Drop the pictures, then extract the listing word for word.
-- Information supplied follows --
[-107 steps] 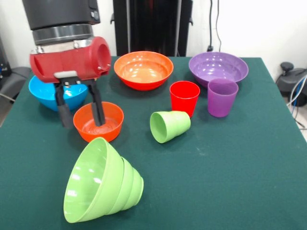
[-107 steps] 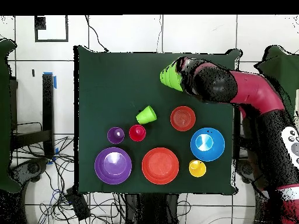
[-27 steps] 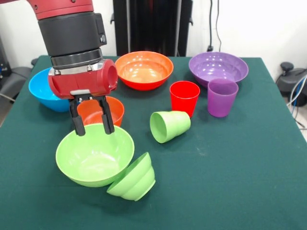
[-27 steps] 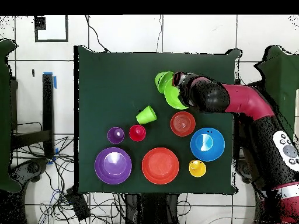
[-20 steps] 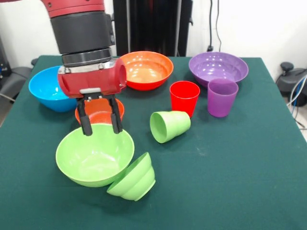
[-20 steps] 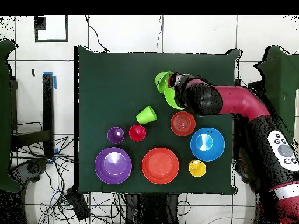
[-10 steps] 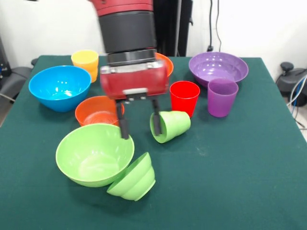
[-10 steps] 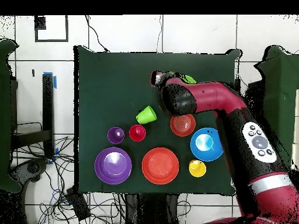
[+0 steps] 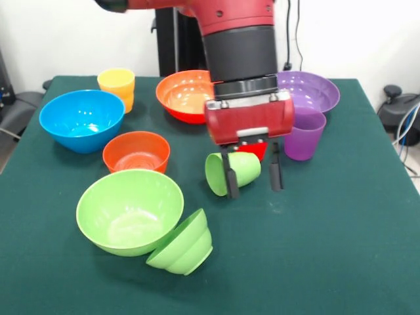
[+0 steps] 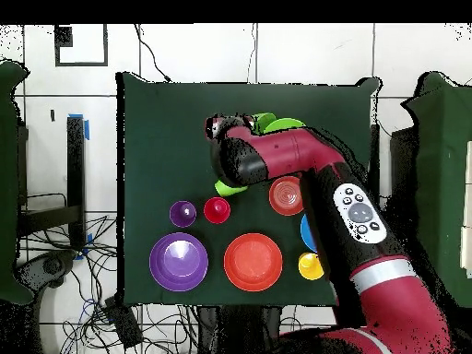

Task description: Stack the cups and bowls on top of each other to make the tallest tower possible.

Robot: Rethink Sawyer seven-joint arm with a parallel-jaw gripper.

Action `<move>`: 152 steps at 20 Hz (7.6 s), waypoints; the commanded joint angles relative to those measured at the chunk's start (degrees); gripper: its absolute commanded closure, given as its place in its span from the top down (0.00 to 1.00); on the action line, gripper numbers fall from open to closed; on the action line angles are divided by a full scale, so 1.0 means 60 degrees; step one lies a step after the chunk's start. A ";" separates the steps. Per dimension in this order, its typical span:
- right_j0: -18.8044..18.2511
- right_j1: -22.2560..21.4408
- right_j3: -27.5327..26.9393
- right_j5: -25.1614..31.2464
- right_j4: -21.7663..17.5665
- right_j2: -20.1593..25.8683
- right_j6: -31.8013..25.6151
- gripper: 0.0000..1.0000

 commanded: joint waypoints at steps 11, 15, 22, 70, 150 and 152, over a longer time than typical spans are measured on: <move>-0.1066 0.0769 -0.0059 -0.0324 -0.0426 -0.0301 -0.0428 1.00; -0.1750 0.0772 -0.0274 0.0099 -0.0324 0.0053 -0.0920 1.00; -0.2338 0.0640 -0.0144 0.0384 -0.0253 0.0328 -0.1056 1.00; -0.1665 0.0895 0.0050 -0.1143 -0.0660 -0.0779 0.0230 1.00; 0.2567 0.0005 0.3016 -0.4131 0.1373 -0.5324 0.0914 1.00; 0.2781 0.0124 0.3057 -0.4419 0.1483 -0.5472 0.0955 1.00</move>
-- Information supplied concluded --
* Solution below
[-107 steps] 
[-107 steps] 
[-27 steps] 
[-27 steps] 
[-20 steps] 
[-20 steps] 
[-10 steps] 
[-10 steps] 
[+0 steps] 
[+0 steps] 

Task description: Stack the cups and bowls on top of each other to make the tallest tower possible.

Robot: Rethink Sawyer seven-joint arm with a parallel-jaw gripper.

Action `<move>`: 152 steps at 20 Hz (7.6 s), waypoints; the commanded joint angles relative to those measured at the chunk's start (degrees); gripper: its absolute commanded closure, given as its place in its span from the top down (0.00 to 1.00); on the action line, gripper numbers fall from open to closed; on the action line angles are divided by a full scale, so 1.0 means 60 degrees; step one lies a step after the chunk's start. A ";" separates the steps. Per dimension in this order, its typical span:
- right_j0: -18.8044..18.2511
- right_j1: -22.2560..21.4408
- right_j3: -27.5327..26.9393
- right_j5: -25.1614..31.2464
- right_j4: -21.7663..17.5665
- right_j2: -20.1593..25.8683
- right_j6: -31.8013..25.6151
- gripper: 0.0000..1.0000

 commanded: joint waypoints at steps 11, 15, 22, 70, 150 and 152, over a longer time than typical spans are measured on: <move>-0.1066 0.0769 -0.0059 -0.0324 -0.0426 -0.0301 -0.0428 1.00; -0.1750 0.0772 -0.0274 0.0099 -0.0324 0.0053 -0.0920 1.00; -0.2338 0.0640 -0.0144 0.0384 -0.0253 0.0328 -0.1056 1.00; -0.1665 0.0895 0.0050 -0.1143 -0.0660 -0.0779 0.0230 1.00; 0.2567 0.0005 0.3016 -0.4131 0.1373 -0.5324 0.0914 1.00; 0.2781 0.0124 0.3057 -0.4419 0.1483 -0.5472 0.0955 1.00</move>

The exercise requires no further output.